House debates

Thursday, 21 March 2013

Business

Leave of Absence

3:09 pm

Photo of Greg HuntGreg Hunt (Flinders, Liberal Party, Shadow Minister for Climate Action, Environment and Heritage) Share this | Hansard source

I support the motion. Let me start by saying that the reason this parliament needs to break and to visit the Australian people and to work with them is that, after today, we will face the results of a choice between the Prime Minister who gave us the pink batts program or the Prime Minister who gave us the carbon tax program. Let us look at what these two choices have given us and understand why we have to go to the Australian people, why we need to face the Australian people. And we should be facing them with an election immediately, whoever is finally given the poison chalice of the Labor leadership and the revolving door at 4.30 pm today.

There are 20 great failures which we have identified, which need to be discussed with the Australian people, in the climate and environment portfolio alone. The amazing thing is that, when you look at that list of 20 failures from this current government, 10 are from the member for Griffith and 10 are from the member for Lalor. They are equally bad. It does not matter who gets the conch, it does not matter who gets the nod, they are two failed prime ministers with a failed history in their own areas.

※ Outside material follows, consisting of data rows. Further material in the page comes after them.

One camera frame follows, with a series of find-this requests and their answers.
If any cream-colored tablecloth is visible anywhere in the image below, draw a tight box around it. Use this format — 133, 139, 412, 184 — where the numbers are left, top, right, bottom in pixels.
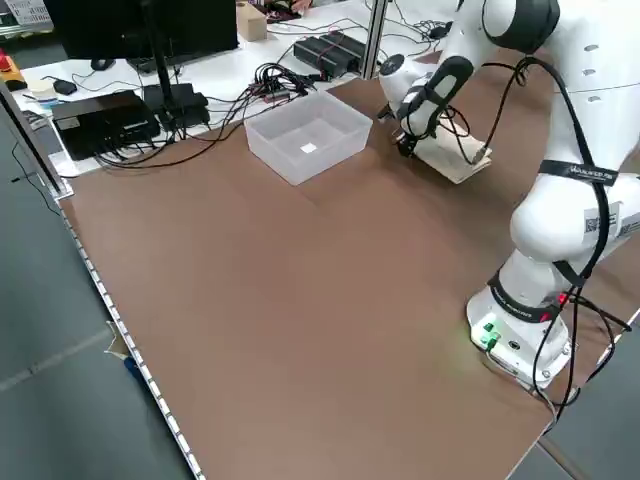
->
412, 107, 494, 185

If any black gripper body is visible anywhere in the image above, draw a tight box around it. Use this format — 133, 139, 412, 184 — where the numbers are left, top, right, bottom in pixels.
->
393, 128, 420, 160

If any yellow emergency stop button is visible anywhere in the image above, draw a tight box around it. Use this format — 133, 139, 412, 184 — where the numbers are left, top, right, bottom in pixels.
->
0, 49, 26, 92

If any black computer monitor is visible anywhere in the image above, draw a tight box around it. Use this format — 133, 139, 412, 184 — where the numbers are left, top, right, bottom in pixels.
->
43, 0, 239, 61

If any black cable hub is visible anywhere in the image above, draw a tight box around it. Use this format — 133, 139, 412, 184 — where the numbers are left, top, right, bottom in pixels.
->
247, 62, 321, 105

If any black equipment box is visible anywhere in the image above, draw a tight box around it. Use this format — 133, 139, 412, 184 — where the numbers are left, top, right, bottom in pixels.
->
52, 90, 162, 162

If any small cardboard box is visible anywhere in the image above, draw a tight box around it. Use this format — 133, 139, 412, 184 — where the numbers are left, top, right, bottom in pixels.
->
235, 3, 268, 42

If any black finned power supply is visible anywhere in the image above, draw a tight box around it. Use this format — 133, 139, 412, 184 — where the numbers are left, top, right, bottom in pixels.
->
293, 32, 369, 81

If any aluminium camera post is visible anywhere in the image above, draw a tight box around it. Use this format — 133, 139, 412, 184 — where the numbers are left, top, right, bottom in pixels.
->
359, 0, 389, 81

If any aluminium frame rail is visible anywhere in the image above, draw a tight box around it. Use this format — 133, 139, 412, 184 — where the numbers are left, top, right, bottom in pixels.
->
0, 79, 72, 201

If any clear plastic box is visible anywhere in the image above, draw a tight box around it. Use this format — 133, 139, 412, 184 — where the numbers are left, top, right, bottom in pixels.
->
243, 89, 374, 187

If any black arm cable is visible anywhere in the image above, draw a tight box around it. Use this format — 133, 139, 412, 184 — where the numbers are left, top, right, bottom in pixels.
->
469, 54, 631, 416

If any black monitor stand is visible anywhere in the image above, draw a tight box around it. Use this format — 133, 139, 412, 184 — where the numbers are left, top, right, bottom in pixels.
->
142, 0, 210, 129

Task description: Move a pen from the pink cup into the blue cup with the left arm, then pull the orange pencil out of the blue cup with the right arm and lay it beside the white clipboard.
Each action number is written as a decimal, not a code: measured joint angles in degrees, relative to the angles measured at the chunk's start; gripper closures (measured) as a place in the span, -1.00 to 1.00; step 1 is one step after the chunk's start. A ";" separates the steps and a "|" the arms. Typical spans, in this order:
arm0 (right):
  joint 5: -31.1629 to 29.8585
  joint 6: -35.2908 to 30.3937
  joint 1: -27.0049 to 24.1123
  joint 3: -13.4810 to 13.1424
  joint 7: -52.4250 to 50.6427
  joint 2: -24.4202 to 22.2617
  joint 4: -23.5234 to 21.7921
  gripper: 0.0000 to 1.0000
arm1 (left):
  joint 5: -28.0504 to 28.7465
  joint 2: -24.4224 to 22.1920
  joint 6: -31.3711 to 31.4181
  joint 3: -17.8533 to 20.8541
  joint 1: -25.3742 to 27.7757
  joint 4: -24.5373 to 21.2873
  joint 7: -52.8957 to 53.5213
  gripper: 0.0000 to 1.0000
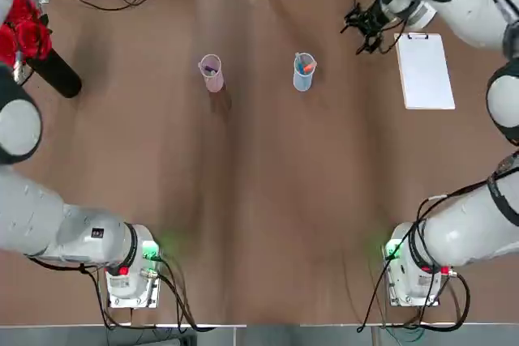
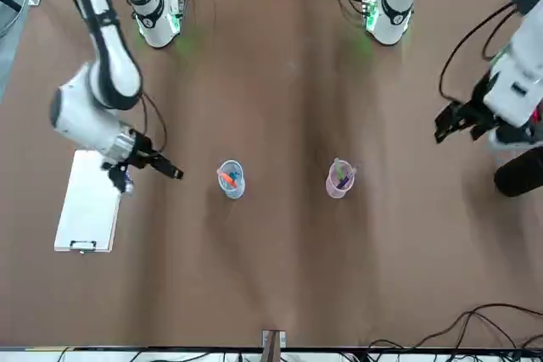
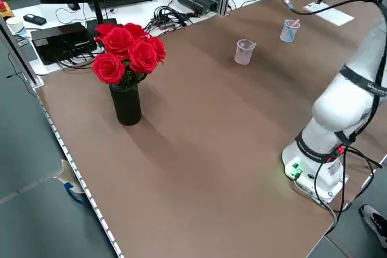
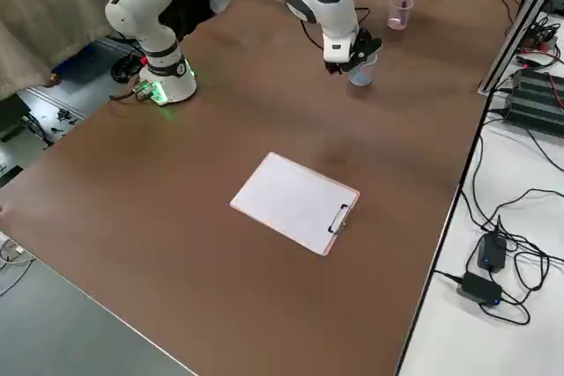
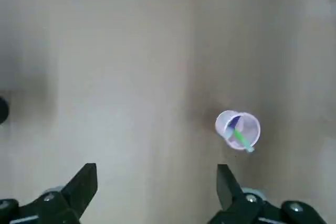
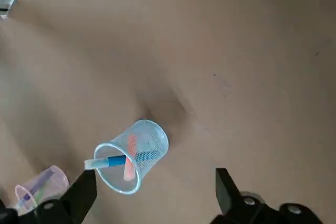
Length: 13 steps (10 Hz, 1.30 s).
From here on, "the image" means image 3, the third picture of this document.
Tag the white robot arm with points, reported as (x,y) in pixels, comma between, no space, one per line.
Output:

Let me run through 20 failures. Firstly, the carbon tax broken promise—that is a Gillard breach of faith. Let me remind the House of what the Prime Minister said before the last election. The day before the last election she said, 'I rule out a carbon tax.' Six days before the last election she said, 'There will be no carbon tax under the government I lead'—one of the more infamous statements in Australian parliamentary history. The carbon tax under the government she leads, which was voted for by every member of the current government, is a $36 billion tax. It is an electricity tax which was responsible for Australian families facing a 10 per cent average increase in electricity costs, after the GST is included, and for Australian manufacturers facing a 14½ per cent average increase in electricity costs. It was a tax created through a breach of faith and brought in in a way which damages the livelihoods of Australian families, Australian pensioners, Australian farmers, Australian small business owners and Australian manufacturers. That is the act of breach. That is the faith which has been broken and that is why, amongst many other reasons, we need this break from the parliament to take this matter to the Australian people.

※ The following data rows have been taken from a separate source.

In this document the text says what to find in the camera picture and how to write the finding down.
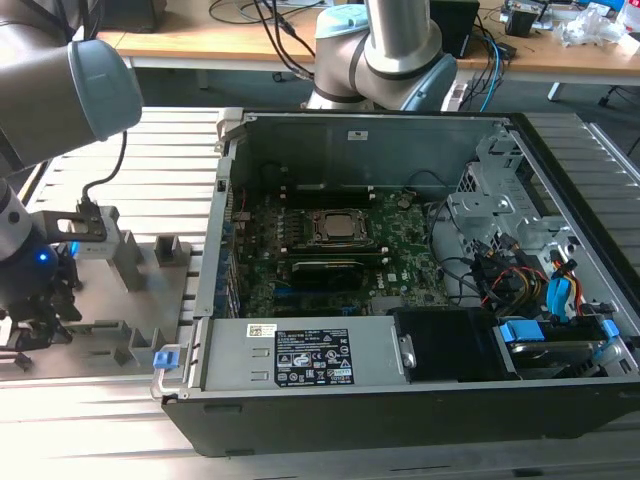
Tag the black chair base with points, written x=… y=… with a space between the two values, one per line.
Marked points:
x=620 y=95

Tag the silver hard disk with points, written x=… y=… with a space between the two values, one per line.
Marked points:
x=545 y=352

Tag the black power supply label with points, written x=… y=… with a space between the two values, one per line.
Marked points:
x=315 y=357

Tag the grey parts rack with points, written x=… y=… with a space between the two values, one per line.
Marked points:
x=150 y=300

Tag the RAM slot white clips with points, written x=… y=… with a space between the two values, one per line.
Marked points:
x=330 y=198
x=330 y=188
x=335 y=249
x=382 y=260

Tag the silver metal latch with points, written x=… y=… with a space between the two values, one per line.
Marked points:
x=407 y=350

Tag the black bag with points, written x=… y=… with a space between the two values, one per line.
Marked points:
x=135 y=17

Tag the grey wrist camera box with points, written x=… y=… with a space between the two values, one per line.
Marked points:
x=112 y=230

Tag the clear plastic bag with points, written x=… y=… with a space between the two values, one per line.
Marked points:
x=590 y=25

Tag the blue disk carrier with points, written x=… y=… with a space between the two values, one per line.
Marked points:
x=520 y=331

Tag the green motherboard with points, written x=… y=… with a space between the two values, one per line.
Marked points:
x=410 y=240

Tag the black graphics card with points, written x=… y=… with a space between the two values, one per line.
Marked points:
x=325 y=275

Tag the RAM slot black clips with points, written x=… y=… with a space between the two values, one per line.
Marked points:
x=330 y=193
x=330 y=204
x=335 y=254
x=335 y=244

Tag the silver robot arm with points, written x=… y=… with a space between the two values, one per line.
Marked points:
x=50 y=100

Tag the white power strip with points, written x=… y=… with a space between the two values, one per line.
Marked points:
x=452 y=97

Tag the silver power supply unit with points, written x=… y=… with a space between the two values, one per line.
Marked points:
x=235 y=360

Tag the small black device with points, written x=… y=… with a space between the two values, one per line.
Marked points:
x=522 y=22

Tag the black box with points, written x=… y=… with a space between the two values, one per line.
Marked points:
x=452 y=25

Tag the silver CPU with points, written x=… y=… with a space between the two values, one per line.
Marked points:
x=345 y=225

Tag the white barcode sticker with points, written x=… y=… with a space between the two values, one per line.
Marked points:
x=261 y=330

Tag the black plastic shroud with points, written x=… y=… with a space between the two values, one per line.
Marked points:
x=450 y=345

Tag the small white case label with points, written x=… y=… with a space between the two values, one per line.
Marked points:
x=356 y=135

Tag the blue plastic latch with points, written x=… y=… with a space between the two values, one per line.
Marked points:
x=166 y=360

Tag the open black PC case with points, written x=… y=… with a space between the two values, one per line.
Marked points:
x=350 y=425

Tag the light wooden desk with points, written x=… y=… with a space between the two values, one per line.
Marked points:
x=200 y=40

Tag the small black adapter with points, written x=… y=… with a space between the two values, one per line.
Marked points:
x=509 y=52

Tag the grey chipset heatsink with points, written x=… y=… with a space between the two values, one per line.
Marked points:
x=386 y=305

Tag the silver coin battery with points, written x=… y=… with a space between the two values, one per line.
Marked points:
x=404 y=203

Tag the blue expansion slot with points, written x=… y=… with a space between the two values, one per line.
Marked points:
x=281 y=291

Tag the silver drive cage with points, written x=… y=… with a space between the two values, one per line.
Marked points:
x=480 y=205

I would also say that the grand irony of this broken promise is that Australia’s emissions go up, not down. Under the government’s own modelling, our emissions go up from 560 million tonnes to 637 million tonnes. What does that mean? It means it is all of the pain for no gain—not under our modelling, not as a consequence of our say so, but on the basis of the government’s own Treasury modelling. It was a broken promise, it causes pain and it does not even do its job. That is the first of the items.

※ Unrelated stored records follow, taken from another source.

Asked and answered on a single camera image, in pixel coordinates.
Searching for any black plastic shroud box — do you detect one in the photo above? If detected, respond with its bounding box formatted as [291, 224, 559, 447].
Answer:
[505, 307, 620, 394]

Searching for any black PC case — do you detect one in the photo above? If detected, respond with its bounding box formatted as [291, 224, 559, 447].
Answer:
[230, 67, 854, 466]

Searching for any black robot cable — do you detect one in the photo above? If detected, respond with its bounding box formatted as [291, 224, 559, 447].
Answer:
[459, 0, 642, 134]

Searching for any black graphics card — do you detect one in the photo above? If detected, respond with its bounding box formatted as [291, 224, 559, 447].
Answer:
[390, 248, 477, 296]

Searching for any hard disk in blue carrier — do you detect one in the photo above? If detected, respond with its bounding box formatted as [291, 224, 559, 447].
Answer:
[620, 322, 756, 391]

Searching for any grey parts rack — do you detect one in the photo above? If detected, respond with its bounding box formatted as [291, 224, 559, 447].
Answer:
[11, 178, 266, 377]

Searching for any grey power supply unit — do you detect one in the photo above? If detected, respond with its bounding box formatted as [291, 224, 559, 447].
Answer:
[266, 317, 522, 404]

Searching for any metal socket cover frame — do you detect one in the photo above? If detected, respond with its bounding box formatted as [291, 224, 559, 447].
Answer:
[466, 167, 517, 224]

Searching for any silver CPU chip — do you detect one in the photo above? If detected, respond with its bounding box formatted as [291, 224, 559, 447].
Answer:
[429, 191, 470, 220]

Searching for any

The second of course is the home insulation program. It was linked to four tragedies. It was responsible for 224 house fires. It has seen 70,000 repairs. It cost more than $2.1 billion, of which more than half a billion dollars was to fix the roofs. That was the program that was delivered in defiance of 21 warnings by the now bidding-to-be-Prime Minister, the member for Griffith. When he was Prime Minister, there were 21 warnings—whether they were from the electrical and communications association, from the union itself, from state governments, from authorities—and I seek to table those 21 warnings to the government.